Couple other questions:
-Do you currently work at all? If so, on this island? I do, and I employ hundreds of others who do.
-Are you from here? I am.
-How much have you pledged to the new school? I'm at $100,000.
-Stephen Coston, "user of legal gambits and intimidation to maximize profits"/local person who grew up here and stayed here by starting a local business employing other local people
"Recently, we were in Camden and Belfast, and noticed once again how charming and thriving these downtowns are. They have struggles with traffic in the summer season, but we were struck by the fact that there are hardly any hotels to be found in the downtown area. The difference with Bar Harbor was striking. I asked a shopkeeper how that was possible, and she replied, “It’s in our zoning and regulations. We don’t want hotels downtown.”"

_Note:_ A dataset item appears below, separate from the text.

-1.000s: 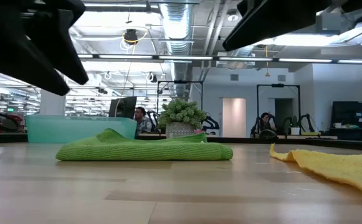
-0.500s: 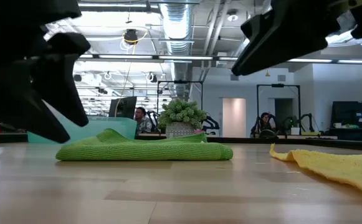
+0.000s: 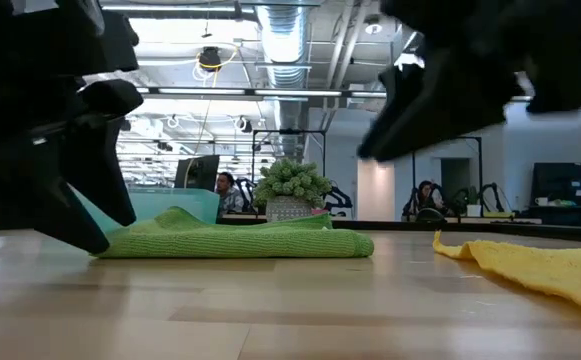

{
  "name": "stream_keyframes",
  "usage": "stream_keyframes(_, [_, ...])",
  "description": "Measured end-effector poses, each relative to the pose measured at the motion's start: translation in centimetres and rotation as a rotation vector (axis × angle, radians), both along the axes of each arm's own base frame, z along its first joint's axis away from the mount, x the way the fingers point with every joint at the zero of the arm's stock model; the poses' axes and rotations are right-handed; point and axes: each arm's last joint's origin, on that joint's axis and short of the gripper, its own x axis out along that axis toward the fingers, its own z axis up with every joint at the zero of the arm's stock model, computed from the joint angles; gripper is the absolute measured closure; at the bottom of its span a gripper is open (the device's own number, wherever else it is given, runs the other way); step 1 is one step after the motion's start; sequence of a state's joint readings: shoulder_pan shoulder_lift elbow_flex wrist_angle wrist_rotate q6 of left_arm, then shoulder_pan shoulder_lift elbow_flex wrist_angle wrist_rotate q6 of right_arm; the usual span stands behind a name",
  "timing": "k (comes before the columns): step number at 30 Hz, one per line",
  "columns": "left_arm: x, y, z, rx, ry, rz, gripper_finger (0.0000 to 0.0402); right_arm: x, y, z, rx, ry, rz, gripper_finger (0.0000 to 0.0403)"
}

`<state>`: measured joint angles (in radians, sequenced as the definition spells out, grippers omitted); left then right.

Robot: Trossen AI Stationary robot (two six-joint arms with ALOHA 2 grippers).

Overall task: Roll microfiber towels into tight, uniform cylinder then place into a basket
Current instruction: Roll the green towel

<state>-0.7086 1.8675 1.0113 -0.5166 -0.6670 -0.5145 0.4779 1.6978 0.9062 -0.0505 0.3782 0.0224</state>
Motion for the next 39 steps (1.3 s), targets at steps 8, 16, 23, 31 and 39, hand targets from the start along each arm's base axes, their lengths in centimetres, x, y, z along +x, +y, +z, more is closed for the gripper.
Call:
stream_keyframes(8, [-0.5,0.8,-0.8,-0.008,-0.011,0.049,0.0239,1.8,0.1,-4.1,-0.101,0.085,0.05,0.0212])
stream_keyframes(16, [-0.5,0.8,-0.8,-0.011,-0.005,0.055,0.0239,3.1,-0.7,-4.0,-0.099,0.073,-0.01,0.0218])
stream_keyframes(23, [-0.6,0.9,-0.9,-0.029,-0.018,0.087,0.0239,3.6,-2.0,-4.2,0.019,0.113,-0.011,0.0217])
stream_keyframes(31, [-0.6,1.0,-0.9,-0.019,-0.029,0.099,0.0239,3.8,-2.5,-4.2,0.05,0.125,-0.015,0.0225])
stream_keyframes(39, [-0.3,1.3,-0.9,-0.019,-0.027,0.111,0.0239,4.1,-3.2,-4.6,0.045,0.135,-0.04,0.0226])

Uh....you sure you've been to Camden? I count 305 hotel rooms in Camden in the core downtown area, located within 1 mile of the intersection of Main & Elm streets at the center of downtown. If Camden's zoning has sought to prevent hotels downtown, it has done a terrible job of it; the vast majority of hotel rooms that exist in Camden are in the downtown area.
305? Okay, how many does Bar Harbor have downtown.
One thing I’ll agree with the letter writer about — Camden has a lot more charm than Bar Harbor. Downtown Bar Harbor is quite ugly and half the shops and restaurants are selling/serving absolute garbage.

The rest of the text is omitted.